Data Structures | Disjoint-Set(Union Find)

In this article we will talk about Union Find.

Let’s imagine that we have set of N elements, and some elements are connected. Elements that are connected produce some subset. Your question is to find number of distinct subsets or to find set with maximum number of members.

Case #1
There are n cities and k connections. Connected cities(directly or indirectly) declares province. Find total number of province.

Constraints:

1 <= n <= 10000
arr[s] = [i,j]; 1 <= i,j <= n, i != j, [i,j] - unique pairs

Example #1 
Input: 
10 
[[1,2], [1,3], [2,5], [7,8], [5, 6], [9,10]]
Output: 4

From example above you can see that provinces are:

• 1, 2, 3, 5, 6
• 4
• 7, 8
• 9, 10

In total we have 4 provinces.

Efficient approach to solve this problem is to use Union Find DS. The main idea is

1. Create unique ids array for each element in set. It means if we have 10 elements in set, unique ids are nums[1,2,3,4,5,6,7,8,9,10].
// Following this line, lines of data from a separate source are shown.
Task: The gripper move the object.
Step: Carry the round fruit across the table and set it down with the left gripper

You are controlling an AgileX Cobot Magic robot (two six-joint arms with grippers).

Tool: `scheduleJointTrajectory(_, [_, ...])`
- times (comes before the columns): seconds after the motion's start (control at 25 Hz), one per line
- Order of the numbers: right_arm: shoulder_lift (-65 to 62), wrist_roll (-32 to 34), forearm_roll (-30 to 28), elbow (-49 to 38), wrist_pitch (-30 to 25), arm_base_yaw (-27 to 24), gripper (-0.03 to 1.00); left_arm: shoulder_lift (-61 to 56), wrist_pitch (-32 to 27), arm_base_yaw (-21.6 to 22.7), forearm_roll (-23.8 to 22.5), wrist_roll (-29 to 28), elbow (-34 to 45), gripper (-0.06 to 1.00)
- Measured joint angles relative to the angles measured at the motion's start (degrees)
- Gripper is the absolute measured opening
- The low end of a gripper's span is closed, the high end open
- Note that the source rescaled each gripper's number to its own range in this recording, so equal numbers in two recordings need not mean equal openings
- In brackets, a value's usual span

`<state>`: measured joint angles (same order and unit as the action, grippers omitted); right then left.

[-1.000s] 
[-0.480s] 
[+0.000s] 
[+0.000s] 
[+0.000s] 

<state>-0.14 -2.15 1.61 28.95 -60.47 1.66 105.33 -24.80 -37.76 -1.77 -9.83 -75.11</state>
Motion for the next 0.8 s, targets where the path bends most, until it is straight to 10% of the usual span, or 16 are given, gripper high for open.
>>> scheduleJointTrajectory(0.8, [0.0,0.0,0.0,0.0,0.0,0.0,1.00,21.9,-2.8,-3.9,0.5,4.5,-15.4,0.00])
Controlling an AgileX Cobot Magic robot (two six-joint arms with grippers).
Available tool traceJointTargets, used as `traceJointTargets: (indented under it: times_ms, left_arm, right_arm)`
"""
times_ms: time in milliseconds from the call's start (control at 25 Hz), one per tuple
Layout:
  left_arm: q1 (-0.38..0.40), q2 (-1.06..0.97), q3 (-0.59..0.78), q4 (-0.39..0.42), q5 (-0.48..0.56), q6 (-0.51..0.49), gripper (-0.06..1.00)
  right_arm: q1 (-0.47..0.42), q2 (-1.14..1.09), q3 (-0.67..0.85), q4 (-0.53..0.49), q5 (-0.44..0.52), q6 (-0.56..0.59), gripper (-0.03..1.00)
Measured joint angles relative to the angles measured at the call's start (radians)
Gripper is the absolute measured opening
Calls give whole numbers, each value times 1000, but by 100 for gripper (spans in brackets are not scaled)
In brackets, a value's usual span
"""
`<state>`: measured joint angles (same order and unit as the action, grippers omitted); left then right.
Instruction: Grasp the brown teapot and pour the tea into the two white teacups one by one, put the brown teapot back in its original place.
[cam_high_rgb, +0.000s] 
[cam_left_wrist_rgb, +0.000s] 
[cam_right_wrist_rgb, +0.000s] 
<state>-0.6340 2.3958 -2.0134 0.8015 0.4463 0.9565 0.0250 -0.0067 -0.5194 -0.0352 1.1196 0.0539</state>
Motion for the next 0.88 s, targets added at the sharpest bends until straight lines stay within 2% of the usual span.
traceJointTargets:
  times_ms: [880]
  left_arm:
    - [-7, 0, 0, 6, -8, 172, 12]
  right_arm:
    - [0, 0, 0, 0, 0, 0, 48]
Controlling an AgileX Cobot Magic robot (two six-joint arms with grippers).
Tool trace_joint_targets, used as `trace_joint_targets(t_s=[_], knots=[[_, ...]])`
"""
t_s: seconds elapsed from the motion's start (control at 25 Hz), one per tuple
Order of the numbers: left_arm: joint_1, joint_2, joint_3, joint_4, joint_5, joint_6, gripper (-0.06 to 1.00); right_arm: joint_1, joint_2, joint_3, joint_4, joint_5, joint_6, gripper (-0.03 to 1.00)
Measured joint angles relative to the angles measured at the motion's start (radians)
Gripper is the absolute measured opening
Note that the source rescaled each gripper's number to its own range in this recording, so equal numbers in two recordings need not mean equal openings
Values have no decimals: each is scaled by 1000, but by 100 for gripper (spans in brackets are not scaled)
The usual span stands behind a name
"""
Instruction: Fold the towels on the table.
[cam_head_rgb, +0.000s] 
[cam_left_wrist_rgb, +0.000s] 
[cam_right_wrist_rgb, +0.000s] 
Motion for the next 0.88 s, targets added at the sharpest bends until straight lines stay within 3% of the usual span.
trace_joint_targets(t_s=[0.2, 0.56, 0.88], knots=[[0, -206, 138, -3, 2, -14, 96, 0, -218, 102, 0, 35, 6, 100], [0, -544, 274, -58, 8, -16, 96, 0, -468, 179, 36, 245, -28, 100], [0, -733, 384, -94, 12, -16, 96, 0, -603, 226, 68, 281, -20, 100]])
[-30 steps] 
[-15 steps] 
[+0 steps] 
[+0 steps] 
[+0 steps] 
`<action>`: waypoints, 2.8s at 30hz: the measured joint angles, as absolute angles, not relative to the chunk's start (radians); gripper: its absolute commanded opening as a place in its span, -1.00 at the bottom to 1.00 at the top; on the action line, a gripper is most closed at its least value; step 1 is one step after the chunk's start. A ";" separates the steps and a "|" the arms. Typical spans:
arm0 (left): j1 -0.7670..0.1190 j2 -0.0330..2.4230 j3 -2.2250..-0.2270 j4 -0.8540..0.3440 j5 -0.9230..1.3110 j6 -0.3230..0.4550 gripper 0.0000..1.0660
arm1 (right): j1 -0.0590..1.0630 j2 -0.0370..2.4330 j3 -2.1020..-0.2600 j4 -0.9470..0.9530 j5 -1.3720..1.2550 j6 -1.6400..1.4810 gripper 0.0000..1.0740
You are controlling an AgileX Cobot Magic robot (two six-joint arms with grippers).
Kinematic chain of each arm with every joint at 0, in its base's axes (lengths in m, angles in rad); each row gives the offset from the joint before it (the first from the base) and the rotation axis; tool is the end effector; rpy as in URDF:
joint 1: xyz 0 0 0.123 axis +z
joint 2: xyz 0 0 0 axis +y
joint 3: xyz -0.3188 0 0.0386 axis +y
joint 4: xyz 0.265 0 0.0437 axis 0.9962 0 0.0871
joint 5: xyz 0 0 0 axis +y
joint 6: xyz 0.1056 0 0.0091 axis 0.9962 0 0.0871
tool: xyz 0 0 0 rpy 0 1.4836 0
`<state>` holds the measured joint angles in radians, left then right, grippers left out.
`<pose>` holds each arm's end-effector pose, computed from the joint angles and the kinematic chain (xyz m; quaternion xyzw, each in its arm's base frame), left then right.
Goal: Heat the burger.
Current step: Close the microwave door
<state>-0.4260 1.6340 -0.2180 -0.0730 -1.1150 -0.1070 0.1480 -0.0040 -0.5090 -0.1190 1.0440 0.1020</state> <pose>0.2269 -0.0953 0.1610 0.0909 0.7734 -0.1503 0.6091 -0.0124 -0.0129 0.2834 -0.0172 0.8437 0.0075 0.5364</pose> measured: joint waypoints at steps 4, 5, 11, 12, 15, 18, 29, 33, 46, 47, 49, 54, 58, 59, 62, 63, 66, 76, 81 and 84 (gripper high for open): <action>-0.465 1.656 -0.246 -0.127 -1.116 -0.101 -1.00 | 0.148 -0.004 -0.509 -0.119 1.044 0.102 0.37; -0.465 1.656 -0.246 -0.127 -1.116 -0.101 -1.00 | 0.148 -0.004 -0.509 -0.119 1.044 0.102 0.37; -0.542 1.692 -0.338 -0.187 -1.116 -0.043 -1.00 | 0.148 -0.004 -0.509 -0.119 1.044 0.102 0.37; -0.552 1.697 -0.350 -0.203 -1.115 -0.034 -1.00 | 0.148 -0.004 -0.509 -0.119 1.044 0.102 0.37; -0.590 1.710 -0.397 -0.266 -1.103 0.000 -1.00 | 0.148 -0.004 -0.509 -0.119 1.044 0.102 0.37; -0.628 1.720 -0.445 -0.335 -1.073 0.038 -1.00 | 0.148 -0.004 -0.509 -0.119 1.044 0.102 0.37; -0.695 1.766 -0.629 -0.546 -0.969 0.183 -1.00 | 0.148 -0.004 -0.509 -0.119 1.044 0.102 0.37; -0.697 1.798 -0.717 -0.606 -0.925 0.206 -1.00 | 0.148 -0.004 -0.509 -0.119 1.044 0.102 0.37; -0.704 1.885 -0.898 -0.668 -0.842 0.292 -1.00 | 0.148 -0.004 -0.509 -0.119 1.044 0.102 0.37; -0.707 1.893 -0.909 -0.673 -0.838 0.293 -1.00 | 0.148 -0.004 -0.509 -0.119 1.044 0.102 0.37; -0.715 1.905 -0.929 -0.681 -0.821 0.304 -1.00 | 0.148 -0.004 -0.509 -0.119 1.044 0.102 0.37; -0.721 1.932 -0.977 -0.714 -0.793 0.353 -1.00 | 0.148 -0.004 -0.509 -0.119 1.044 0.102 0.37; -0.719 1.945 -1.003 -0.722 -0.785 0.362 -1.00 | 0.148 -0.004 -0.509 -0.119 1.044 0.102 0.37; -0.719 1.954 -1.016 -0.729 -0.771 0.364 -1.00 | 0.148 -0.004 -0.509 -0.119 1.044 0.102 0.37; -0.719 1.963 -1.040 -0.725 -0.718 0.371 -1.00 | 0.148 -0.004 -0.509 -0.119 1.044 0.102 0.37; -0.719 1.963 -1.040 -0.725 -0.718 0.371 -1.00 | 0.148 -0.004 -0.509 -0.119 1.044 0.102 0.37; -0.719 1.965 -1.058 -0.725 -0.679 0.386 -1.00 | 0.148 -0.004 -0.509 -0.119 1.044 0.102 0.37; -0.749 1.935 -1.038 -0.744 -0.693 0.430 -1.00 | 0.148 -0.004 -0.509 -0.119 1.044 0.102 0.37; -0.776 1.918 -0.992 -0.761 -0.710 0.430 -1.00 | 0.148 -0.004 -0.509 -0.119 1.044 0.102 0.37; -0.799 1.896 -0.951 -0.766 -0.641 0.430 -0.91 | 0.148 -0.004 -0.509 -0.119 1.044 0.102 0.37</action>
2. Define root element. Root element is an element where nums[i] = i. Initially all elements are roots. We have 10 roots. If we have nums = [1, 1, 1, 1, 5, 5, 5, 5, 9, 10], it means root elements are 1, 5, 9, 10, moreover if we have nums = [1, 1, 1, 1, 1, 1, 5, 5, 9, 10], then root elements are 1, 9, 10 (because nums[5] =1)

3. Implement “find” function. “Find” function searches root of element.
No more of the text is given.